Buon Natale

By Rebecca Smith '99

Sarah Stanbury, English professor at Holy Cross since 1992 and Monsignor Murray Professor of the Arts and Humanities, counts late medieval literature and visual culture among her areas of academic expertise. She had been interested in a new scholarly project when she heard from Margot Balboni, a longtime friend and colleague. Balboni wanted to discuss studying Italian nativity scenes, known as presepi.

Balboni encountered her first presepe as a visiting artist at the American Academy in Rome about 10 years ago. A professional photographer, she caught a nativity scene out of the corner of her eye in a piazza. "That could be interesting to look into," she recalls thinking. "That could make an interesting book." 

Stanbury, who has studied the representation of the Holy Family and medieval spirituality, was starting a  research leave made possible by a Guggenheim Fellowship and was intrigued by the idea of an entirely new approach to understanding religious practices. So, at Christmastime in 2011, the pair headed to Rome to start researching the history and current artistry of this exuberant native Italian art form. 

"It was something that neither of us really knew anything about," recalls Stanbury. 

"Which made it all the more fun," adds Balboni, a cultural landscape photographer whose projects have been as diverse as documenting the transformation of Boston with the Big Dig to flying in a helicopter back and forth across the country photographing the built environment. Nativity scenes promised a novel angle of view. Both Stanbury and Balboni have devoted their careers to writing about and recording artistic and material objects in the places that house them.

For many Italians, the most important symbol of Christmas is not the Christmas tree, but the presepe, or nativity scene. Displayed throughout the country at Christmastime-in private homes, churches, town squares, the Vatican-presepi date as least as far back as the 13th century, when Saint Francis of Assisi is said to have staged the first living nativity scene during a Christmas Eve Mass in the town of Greccio.
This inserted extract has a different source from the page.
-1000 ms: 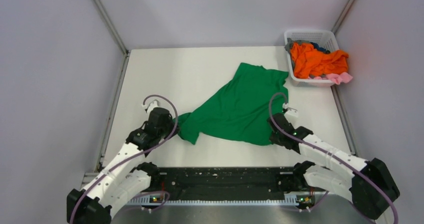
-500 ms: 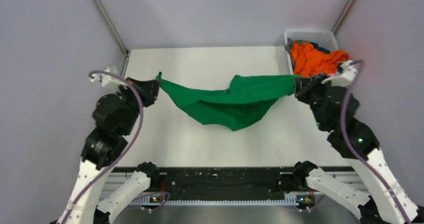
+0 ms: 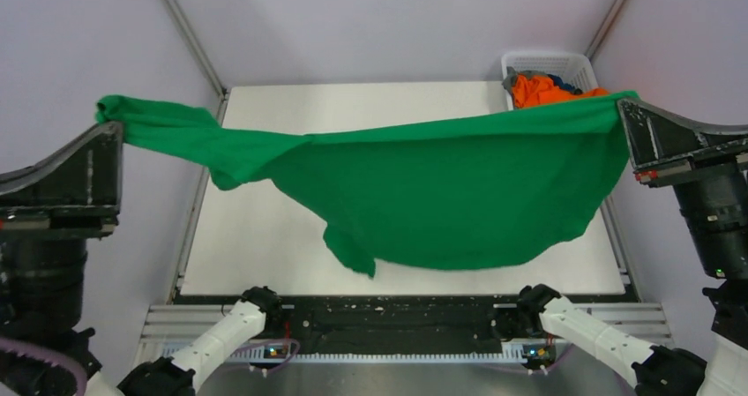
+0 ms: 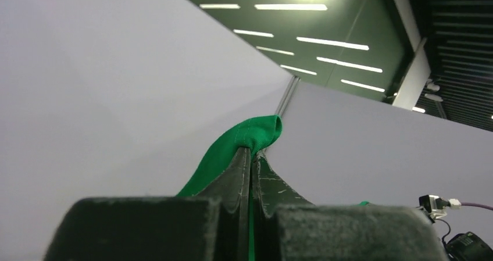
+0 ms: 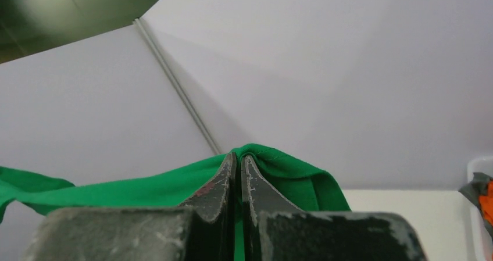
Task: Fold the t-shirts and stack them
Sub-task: Flatten out the tshirt
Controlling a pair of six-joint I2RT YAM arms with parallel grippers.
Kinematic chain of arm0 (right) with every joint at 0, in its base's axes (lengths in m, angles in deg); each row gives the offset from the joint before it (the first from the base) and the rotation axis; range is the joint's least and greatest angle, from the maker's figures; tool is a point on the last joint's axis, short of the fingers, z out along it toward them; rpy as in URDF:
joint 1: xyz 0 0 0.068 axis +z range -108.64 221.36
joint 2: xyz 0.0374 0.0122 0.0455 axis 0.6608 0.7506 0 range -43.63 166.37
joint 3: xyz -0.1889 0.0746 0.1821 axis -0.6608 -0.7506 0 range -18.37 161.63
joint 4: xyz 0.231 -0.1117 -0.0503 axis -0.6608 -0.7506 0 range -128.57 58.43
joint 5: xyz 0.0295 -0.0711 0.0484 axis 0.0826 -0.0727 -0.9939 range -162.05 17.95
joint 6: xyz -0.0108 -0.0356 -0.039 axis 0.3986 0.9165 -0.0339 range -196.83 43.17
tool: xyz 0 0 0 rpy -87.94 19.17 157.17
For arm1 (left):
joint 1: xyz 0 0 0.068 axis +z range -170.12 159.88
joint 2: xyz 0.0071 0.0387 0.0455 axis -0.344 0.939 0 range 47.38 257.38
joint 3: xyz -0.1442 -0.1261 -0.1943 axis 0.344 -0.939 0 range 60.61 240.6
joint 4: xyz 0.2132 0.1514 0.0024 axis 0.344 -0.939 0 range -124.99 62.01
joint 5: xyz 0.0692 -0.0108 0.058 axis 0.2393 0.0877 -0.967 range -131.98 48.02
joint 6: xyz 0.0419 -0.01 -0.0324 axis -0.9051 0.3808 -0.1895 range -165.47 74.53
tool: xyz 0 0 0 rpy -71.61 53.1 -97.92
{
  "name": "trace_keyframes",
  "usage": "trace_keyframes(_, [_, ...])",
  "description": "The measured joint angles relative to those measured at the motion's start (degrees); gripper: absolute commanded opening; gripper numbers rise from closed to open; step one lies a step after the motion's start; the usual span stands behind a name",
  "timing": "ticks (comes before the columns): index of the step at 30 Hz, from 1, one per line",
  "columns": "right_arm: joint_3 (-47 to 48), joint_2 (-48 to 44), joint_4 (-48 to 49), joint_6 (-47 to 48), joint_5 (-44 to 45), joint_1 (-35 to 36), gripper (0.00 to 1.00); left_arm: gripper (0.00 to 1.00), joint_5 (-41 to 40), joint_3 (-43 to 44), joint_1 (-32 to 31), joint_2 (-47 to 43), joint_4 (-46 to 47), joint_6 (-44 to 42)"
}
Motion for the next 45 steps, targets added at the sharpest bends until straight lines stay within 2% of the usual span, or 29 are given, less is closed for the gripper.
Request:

Although nativity scenes are popular throughout the world,  presepi in Italy have distinct regional variations, and none are more distinctive than those crafted in Naples. Described by Stanbury as "panoramic, operatic nativity scenes with hundreds of figures," Neapolitan presepi were popularized in the 1700s, when well-to-do citizens and royalty commissioned top artists to build sets and figurines for display in their homes. In addition to the traditional representation of Joseph, Mary and baby Jesus, these elaborate three-dimensional tableaux contain intricate details of 18th-century Neapolitan life-blacksmiths and bakers working, animals grazing, people eating and drinking-all displayed in a rustic, realistic setting (usually with Mount Vesuvius looming in the background). 

Today, presepi in many parts of Italy are still handcrafted by skilled artisans out of such indigenous materials as straw, terracotta, rock, paper and wood. The finest of presepi figures have the evocative power of fine art sculpture. With thousands of variations, many portray traditional village scenes-although some modern presepi might also include running water or an infamous contemporary figure. 

Two trips and almost two years into the project, Stanbury and Balboni realized that there was much more they wanted to know-and the language barrier was a problem.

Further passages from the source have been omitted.